* WHAT YOU SHOULD DO *
Print every line below exactly as written, but leave the pictures behind.

+ + + + +

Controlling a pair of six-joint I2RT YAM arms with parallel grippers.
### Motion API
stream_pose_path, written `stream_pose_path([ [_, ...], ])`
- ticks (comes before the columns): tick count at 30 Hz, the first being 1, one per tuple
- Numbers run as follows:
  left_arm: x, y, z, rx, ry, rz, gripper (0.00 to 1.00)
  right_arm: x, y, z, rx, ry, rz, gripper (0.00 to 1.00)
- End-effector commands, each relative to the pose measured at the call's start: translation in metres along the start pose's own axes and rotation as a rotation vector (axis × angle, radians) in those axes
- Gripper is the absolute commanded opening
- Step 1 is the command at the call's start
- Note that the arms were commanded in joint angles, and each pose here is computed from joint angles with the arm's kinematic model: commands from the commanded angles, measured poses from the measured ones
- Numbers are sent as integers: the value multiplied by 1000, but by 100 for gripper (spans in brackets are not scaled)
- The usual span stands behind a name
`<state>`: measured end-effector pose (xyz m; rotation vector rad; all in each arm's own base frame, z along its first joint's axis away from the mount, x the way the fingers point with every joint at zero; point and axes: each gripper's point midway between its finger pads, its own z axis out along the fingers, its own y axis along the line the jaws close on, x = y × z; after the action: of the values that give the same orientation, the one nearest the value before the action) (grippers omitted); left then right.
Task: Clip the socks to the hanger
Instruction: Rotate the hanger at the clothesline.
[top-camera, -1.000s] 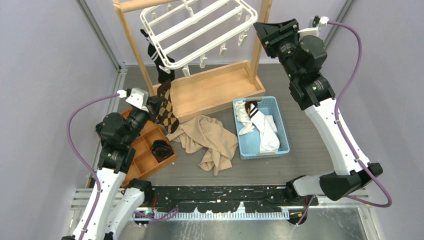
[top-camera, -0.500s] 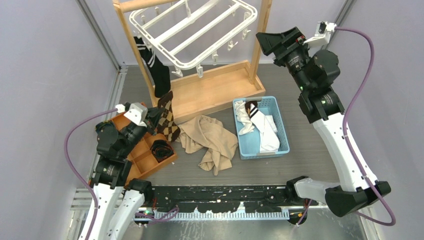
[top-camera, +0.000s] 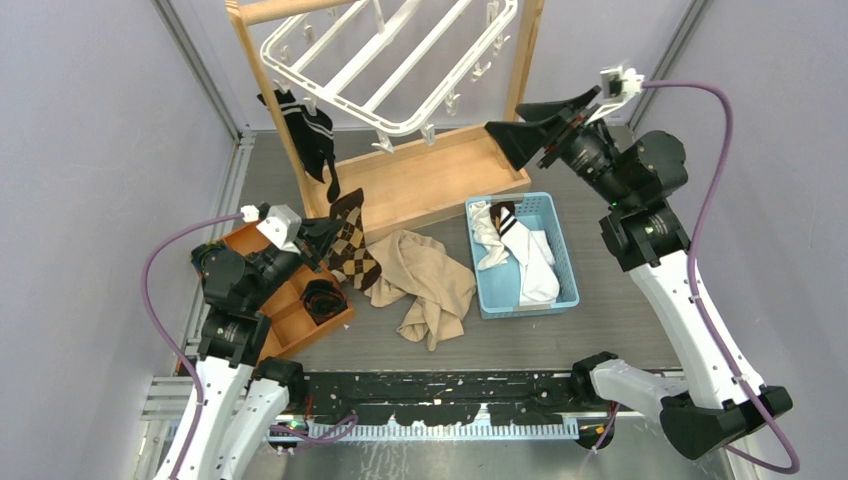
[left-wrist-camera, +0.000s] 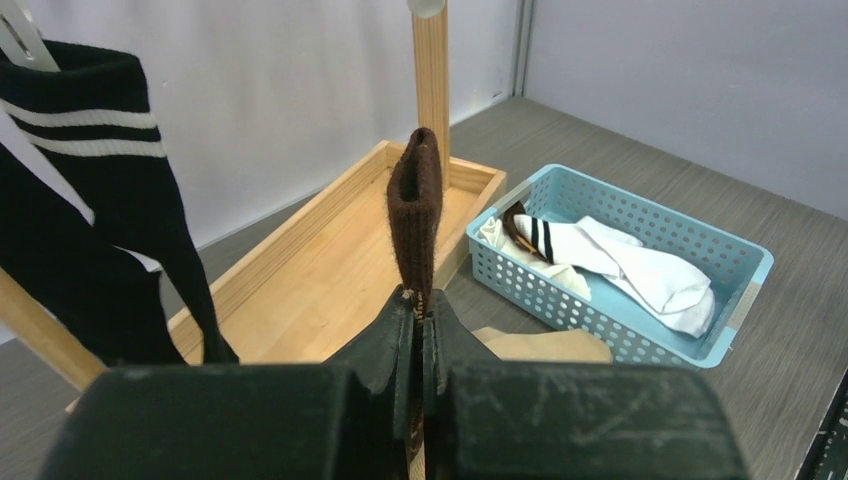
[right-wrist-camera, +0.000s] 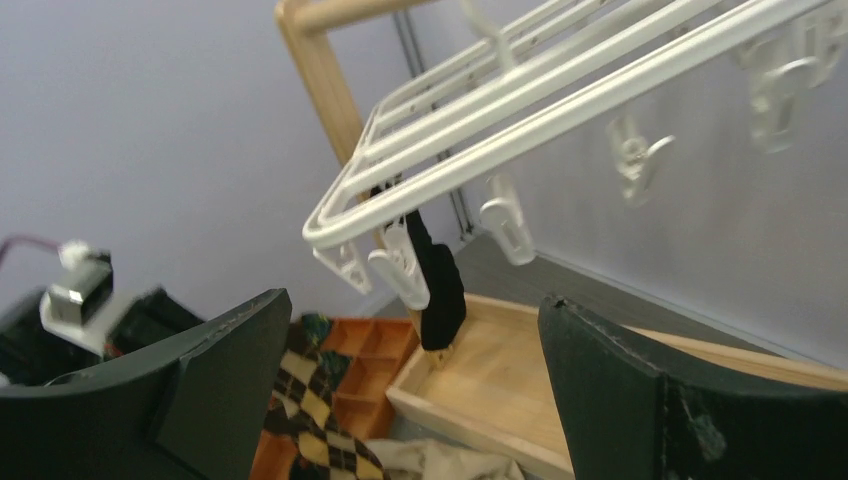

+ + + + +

* RESPONSE *
Controlling a pair of six-joint I2RT YAM arms with parallel grippers.
### Motion API
stream_pose_path, written `stream_pose_path([ [_, ...], ])`
- ticks (comes before the columns): tick count at 30 Hz, the first being 1, one per tuple
- Numbers run as follows:
  left_arm: x, y, z, rx, ry, rz, gripper (0.00 to 1.00)
  right_arm: x, y, z, rx, ry, rz, gripper (0.00 to 1.00)
- End-effector commands, each relative to the pose measured at the call's start: translation in metres along the start pose's own axes and rotation as a rotation vector (axis × angle, radians) in those axes
- Gripper is the absolute commanded opening
- Step 1 is the command at the call's start
- Note that the arms were commanded in joint angles, and each pose here is computed from joint angles with the arm's kinematic model: commands from the commanded angles, measured poses from the measured ones
- Numbers are sent as integers: the value multiplied by 1000, but by 100 for gripper (spans in brackets are not scaled)
- The usual span stands behind a name
`<state>`: measured end-effector pose (xyz m; rotation vector rad; all in each arm's own base frame, z along its first joint's axis away from the mount, x the way the fingers point with every joint at zero; point and axes: each gripper's point midway between its finger pads, its own z axis out along the fingers, its own y axis along the line the jaws close on, x = y × z; after the action: of the values that give the same orientation, the one nearest the value before the action) (grippers omitted); left then right.
Task: Clip the socks to the hanger
Instruction: Rotate the hanger at the clothesline.
[top-camera, -1.000s] 
[top-camera, -0.500s] 
[top-camera, +0.000s] 
[left-wrist-camera, +0.000s] 
[right-wrist-camera, +0.000s] 

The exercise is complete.